**Action item**
Reply with only a number, the count of lines in the listing that include the word "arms".

START Raw data

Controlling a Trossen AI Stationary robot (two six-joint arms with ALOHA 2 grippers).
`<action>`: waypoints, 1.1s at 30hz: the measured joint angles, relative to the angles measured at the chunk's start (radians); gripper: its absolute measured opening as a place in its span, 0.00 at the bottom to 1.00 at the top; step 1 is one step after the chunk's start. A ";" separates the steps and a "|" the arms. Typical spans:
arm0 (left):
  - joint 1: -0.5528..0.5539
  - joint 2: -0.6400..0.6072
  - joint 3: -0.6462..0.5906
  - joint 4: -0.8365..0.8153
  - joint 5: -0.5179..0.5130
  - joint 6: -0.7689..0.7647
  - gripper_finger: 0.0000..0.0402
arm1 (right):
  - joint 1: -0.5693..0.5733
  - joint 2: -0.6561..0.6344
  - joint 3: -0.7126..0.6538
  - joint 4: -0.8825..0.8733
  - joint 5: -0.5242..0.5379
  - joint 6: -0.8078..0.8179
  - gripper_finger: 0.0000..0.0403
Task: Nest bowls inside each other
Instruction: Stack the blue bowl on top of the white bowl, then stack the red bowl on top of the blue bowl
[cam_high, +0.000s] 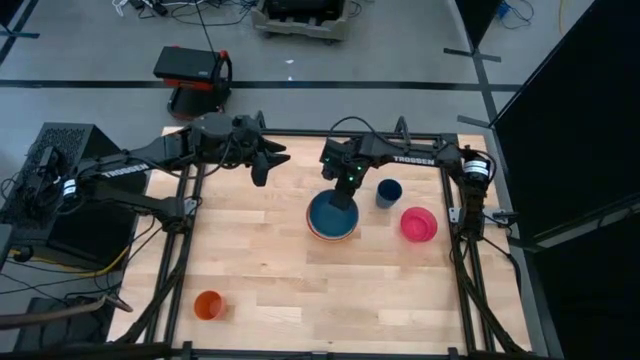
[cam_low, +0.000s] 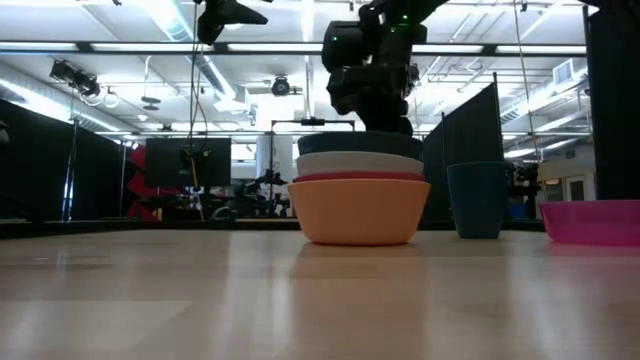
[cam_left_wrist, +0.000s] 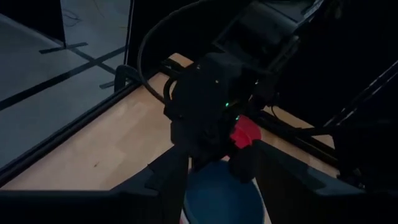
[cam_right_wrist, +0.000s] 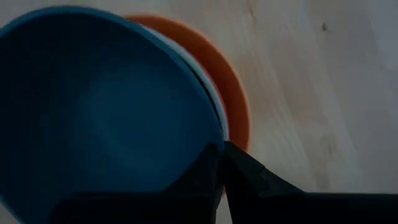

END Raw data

**The completed task**
2